New Hampshire Retirement System, Concord, returned a net 1% in the fiscal year ended June 30, spokesman Marty Karlon said.
The $7.4 billion pension fund’s fiscal year return was 140 basis points below its 2.4% policy benchmark. The pension fund returned an annualized net 7.1%, 7.2%, and 6%, respectively, in the three, five and 10 years ended June 30. In May, the pension fund had lowered its assumed rate of return to 7.25% from 7.75%.
For the fiscal year ended June 30, the best-performing asset class was real estate, which returned a net 13.8%, three percentage points above its policy benchmark. Fixed income returned 4.2%, 160 basis points below its policy benchmark, while alternative assets returned 2.8%, 170 basis points below its benchmark. Cash returned 0.2%, equal to its benchmark.
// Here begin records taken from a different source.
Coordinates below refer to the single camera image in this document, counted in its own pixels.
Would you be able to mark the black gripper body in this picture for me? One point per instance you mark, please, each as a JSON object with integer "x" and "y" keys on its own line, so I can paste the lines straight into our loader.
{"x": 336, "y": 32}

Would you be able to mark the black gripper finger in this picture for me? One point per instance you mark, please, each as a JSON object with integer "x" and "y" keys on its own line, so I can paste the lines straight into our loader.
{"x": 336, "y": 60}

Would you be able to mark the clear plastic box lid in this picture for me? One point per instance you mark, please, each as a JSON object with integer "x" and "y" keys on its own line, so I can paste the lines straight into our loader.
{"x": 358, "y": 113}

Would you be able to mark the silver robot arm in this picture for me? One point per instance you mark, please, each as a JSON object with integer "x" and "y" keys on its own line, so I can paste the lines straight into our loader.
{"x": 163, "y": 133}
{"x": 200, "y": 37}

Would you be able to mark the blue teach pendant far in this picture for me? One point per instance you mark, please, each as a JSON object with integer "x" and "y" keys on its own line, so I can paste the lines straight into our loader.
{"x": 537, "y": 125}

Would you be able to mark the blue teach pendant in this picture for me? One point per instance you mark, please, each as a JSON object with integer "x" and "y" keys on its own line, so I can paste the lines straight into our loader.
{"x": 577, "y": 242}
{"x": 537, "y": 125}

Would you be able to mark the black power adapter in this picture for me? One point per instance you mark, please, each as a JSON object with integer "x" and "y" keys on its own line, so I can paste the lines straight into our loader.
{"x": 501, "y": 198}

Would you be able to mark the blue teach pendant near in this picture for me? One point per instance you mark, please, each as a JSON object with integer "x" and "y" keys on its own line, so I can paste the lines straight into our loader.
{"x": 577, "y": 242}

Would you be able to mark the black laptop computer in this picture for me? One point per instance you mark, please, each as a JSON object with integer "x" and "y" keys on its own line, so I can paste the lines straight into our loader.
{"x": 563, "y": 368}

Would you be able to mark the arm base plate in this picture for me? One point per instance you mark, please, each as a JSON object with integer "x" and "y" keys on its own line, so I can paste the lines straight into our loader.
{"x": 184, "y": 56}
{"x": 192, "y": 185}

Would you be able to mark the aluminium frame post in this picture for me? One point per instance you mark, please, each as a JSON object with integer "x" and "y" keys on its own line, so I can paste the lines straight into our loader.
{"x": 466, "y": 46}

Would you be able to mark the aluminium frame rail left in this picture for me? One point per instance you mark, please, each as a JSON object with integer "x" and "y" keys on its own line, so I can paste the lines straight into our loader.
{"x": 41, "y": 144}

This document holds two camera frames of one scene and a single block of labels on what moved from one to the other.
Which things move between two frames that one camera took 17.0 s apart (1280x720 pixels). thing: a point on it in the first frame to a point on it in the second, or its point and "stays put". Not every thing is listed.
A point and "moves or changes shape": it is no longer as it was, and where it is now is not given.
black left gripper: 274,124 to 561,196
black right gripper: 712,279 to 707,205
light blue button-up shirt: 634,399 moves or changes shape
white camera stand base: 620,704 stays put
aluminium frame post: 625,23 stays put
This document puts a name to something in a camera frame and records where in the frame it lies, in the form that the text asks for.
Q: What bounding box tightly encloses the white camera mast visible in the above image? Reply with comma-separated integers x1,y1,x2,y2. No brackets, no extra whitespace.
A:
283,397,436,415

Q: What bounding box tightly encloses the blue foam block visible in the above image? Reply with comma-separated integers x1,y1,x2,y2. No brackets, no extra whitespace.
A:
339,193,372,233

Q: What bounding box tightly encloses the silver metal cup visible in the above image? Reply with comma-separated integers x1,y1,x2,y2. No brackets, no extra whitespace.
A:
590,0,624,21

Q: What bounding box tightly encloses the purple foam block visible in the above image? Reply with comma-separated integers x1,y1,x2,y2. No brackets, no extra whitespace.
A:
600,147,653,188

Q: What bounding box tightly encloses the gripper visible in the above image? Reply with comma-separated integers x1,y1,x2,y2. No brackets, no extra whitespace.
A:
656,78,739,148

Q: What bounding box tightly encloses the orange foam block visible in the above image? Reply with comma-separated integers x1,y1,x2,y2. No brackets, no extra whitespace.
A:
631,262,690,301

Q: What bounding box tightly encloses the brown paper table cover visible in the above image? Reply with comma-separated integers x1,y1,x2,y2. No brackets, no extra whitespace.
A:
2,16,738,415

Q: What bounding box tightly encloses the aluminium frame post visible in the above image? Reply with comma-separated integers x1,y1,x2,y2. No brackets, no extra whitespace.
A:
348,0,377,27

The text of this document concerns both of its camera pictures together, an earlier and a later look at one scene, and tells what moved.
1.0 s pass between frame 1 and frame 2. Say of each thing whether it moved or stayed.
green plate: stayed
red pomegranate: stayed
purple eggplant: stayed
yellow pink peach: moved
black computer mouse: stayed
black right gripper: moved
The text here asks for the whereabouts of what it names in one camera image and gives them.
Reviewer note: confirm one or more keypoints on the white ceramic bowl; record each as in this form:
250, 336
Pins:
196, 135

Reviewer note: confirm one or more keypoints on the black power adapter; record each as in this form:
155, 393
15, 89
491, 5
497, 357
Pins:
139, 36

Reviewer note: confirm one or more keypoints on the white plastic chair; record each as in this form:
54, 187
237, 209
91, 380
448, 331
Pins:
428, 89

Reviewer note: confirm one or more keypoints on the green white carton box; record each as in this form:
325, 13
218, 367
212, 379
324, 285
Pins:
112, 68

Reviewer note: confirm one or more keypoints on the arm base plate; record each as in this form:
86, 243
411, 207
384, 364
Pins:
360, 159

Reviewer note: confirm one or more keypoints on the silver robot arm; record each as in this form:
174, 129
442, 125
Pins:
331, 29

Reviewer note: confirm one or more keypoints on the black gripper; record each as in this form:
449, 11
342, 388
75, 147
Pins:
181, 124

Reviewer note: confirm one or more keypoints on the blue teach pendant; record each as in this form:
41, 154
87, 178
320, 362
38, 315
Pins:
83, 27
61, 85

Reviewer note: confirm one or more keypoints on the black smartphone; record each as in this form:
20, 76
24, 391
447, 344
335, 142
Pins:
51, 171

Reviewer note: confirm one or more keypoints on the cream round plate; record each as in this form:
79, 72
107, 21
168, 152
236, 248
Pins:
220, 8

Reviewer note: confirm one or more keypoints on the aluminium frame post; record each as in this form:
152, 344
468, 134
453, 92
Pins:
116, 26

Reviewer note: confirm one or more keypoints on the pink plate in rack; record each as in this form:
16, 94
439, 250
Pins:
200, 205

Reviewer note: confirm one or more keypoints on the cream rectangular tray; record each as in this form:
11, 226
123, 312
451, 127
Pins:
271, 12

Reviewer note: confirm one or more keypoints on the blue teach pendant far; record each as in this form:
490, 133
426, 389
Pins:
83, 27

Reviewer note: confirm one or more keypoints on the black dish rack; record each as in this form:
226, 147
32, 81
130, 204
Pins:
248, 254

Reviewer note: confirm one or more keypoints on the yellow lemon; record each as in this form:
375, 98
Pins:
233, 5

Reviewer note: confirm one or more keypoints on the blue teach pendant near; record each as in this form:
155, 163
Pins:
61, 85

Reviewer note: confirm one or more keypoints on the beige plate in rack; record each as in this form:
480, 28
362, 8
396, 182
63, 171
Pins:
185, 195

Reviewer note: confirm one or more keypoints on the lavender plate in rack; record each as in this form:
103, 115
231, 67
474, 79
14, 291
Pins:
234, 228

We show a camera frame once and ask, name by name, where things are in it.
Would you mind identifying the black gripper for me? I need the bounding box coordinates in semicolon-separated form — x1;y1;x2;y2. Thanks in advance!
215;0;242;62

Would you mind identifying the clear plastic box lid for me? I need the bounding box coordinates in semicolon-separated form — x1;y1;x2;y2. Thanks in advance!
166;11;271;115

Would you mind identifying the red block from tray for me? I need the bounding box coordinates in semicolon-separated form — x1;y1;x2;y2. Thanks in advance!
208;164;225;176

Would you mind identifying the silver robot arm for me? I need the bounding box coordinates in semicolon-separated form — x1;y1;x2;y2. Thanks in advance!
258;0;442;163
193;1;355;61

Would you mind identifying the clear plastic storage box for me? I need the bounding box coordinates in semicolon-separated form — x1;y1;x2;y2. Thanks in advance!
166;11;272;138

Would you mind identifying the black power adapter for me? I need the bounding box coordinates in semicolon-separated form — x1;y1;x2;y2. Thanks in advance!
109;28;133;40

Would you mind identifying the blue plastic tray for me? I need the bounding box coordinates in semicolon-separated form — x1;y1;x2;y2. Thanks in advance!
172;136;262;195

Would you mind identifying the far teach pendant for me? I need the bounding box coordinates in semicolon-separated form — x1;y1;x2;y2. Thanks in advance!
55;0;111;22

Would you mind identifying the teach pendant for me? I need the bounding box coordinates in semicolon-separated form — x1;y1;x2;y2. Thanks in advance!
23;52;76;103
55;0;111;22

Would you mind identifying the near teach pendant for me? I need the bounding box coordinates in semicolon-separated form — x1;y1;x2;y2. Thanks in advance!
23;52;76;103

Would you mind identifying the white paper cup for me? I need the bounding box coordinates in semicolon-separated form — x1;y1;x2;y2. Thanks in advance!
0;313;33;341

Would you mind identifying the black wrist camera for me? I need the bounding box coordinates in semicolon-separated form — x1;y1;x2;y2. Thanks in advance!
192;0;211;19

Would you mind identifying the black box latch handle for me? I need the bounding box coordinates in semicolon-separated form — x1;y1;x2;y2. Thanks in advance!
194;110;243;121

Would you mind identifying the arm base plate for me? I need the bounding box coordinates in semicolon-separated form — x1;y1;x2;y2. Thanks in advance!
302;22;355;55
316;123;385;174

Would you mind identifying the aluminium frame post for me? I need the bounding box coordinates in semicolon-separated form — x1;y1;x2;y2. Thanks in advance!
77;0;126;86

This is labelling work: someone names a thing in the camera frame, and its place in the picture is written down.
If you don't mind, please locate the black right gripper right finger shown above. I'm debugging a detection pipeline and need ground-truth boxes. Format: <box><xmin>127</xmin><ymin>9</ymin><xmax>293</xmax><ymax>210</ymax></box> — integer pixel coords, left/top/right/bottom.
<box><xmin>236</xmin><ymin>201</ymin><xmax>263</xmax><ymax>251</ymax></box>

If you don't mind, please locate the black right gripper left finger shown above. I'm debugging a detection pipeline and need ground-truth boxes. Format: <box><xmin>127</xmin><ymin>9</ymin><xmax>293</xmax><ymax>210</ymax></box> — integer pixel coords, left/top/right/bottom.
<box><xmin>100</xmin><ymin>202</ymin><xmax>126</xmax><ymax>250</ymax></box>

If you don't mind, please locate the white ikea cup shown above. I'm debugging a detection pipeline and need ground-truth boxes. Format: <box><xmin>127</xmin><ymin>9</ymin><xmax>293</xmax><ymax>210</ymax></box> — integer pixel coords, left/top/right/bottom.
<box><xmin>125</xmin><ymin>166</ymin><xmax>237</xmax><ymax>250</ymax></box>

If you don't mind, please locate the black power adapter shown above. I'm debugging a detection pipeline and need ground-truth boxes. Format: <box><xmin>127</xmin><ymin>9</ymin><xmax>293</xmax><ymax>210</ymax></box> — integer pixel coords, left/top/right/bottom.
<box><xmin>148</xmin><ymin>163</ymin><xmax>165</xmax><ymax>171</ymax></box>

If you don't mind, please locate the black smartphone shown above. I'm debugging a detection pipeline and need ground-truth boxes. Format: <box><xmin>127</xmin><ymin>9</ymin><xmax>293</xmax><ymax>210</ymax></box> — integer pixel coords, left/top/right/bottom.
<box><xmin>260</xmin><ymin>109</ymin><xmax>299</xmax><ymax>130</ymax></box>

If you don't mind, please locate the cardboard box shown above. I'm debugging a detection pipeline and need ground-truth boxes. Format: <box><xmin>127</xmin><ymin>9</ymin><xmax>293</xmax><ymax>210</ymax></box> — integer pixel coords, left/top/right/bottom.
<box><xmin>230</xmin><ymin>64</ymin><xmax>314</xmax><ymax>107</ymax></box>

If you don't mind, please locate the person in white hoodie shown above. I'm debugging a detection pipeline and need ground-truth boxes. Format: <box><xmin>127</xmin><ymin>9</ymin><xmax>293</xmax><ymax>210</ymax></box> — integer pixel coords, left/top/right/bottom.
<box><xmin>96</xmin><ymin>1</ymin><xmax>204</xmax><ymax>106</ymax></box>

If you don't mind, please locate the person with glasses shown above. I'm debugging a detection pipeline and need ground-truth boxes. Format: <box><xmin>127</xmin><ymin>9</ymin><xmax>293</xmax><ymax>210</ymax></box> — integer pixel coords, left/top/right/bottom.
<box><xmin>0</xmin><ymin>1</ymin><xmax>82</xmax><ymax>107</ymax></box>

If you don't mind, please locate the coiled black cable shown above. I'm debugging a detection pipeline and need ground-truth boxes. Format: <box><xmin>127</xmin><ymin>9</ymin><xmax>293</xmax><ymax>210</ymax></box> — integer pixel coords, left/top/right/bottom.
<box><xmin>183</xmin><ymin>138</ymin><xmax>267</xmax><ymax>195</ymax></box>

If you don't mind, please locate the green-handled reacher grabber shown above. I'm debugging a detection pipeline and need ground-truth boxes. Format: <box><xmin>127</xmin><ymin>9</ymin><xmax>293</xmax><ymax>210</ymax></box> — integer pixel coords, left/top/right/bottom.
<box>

Domestic equity had a flat return, falling four percentage points below its 4% policy benchmark, while international equity returned -7.9%, 230 basis points above its policy benchmark.
As of June 30, the actual allocation was 32.8% domestic equity, 24.5% fixed income, 18% international equity, 13.3% alternative assets, 10.7% real estate and 0.7% cash.
Target allocations are 30% domestic equity, 25% fixed income, 20% international equity, 15% alternative assets and 10% real estate.